I sighed, but it had to be faced. "Gervase, Ferdinand and I were always together at that time, but some of the older ones were there too. They used to come for weekends still after they were grown up. Vivien used to make them, so that Malcolm wouldn't cut them out. Alicia hated it. Anyway, I know Lucy was there, because she wrote a poem about roots shrieking blindly to the sky."

Yale looked sceptical.

"She's a poet," I said lamely. "Published."

"The roots poem was published?"

"Yes."

"All right, then. She was there. Who else?" "Someone was carrying Serena on his shoulders when we had to leave the field for the explosion. I think it must have been Thomas. He used to make her laugh."

"How old were you all at that time?" Yale asked.

"I don't know exactly." I thought back. Alicia had swept out not very long after. "Perhaps I was thirteen. Gervase is two years older, Ferdinand one year younger. Lucy would have been… urn… twenty-two, about, and Thomas nineteen. Serena must have been six, at that rate, and Donald… I don't know if he was there or not… he would have been twenty-four."

Yale thoughtfully pulled out his notebook and asked me to repeat the ages, starting with Donald.

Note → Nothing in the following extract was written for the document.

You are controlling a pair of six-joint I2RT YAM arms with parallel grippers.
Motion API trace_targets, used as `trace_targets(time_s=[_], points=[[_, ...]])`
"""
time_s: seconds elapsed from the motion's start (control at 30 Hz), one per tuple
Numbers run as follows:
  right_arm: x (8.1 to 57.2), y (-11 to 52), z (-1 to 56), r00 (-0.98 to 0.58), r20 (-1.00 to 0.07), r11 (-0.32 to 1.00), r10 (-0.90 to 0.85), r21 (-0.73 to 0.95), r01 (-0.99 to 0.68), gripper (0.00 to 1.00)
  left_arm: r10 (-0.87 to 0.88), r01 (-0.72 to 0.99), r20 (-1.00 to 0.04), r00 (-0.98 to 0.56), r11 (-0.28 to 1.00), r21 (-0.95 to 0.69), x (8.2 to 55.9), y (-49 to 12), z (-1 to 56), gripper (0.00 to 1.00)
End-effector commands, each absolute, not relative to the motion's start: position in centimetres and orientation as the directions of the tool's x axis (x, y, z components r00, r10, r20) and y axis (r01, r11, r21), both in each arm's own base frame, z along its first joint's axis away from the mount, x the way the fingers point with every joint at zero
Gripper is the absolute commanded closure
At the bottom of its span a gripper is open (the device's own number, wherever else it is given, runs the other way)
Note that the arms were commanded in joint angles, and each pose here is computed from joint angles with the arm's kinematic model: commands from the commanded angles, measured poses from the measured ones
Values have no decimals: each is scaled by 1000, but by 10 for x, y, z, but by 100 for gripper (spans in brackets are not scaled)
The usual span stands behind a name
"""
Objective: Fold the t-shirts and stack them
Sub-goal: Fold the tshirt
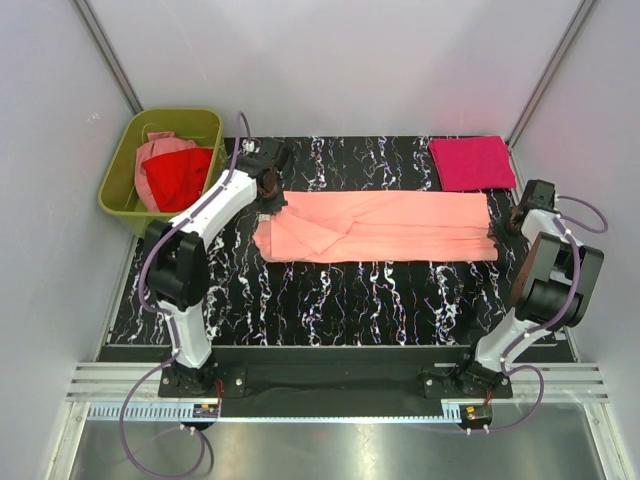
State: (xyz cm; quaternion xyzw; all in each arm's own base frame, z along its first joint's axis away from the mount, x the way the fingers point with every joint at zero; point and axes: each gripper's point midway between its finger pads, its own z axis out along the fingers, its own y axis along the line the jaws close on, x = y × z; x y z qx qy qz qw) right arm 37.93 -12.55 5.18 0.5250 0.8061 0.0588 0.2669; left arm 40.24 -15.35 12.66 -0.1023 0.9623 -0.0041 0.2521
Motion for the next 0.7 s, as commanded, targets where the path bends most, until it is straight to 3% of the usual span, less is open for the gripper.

"Donald twenty-four, Lucy twenty-two, Thomas nineteen, Gervase fifteen, myself thirteen, Ferdinand twelve, Serena six."

"Right," he said, putting a full-stop.

"But what does it matter, if the cordite is still here?" I said.

"They all saw the force of the explosion," he said. "They all saw it knock the gardener over from a hundred feet away, isn't that what you said?"

I looked at the shattered house and said forlornly, "None of them could have done it."

Yale put his notebook away. "You might be right," he said.

Smith again came over to join us. "You've given me an idea," he said to me. "You and your tree roots. Can you draw me a plan of where the rooms were, exactly, especially those upstairs?"

I said I thought so, and the three of us went into the garage out of the wind, where I laid a piece of paper on the bonnet of Moira's car and did my best.

"The sitting-room stretched all the way between the two thick walls, as you know," I said. "About thirty feet Above that…" I sketched, "there was my room, about eight feet wide, twelve deep, with a window on the short side looking out to the garden. Malcolm's bedroom came next, I suppose about fifteen feet wide and much deeper than mine. The passage outside bent round it… and then his bathroom, also looking out to the garden, with a sort of dressing-room at the back of it which also led out of the bedroom…" I drew it. "Malcolm's whole suite would have been about twenty-two feet wide facing the garden, by about seventeen or eighteen feet deep."